#### Goal of the exercise:
Your reply should contain nothing except the lines from the one with "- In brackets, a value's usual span" through the end of the listing below, reproduced exactly and stripped of pictures.

#### Material provided:
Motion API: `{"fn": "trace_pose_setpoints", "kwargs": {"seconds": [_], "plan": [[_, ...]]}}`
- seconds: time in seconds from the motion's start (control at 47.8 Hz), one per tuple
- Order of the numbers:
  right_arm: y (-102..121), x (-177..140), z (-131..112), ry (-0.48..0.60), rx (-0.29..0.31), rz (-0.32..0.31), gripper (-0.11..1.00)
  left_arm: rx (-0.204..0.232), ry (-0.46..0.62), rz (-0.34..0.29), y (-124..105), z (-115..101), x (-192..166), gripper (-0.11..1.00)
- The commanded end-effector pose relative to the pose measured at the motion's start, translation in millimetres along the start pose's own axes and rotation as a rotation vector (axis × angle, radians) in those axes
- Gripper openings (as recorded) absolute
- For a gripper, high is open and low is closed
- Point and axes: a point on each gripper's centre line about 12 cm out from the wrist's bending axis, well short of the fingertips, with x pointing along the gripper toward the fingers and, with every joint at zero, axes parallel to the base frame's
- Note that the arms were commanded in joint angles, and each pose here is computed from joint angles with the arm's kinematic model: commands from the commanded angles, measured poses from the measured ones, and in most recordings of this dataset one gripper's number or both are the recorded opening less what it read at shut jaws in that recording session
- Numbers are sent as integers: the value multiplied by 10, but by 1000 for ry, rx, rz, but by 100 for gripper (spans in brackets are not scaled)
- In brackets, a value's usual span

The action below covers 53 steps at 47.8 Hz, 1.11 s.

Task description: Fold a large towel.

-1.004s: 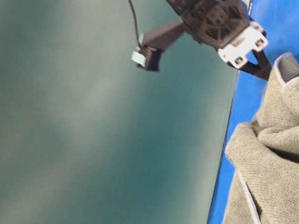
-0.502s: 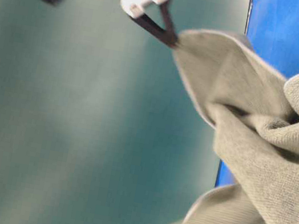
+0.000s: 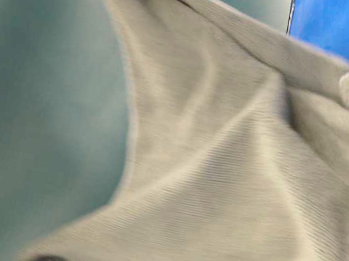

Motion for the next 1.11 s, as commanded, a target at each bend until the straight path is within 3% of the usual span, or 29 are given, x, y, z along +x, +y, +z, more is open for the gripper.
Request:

#### Response to the exercise:
- In brackets, a value's usual span

The action below covers 53 steps at 47.8 Hz, 1.11 s.

Task description: Fold a large towel.

-1.004s: 
-0.502s: 
+0.000s: 

Motion for the next 1.11 s, as commanded, a target at each bend until the straight path is within 3% of the usual span, or 29 are given, x, y, z along +x, +y, +z, more is open for the gripper.
Request:

For this exercise, nothing further remains.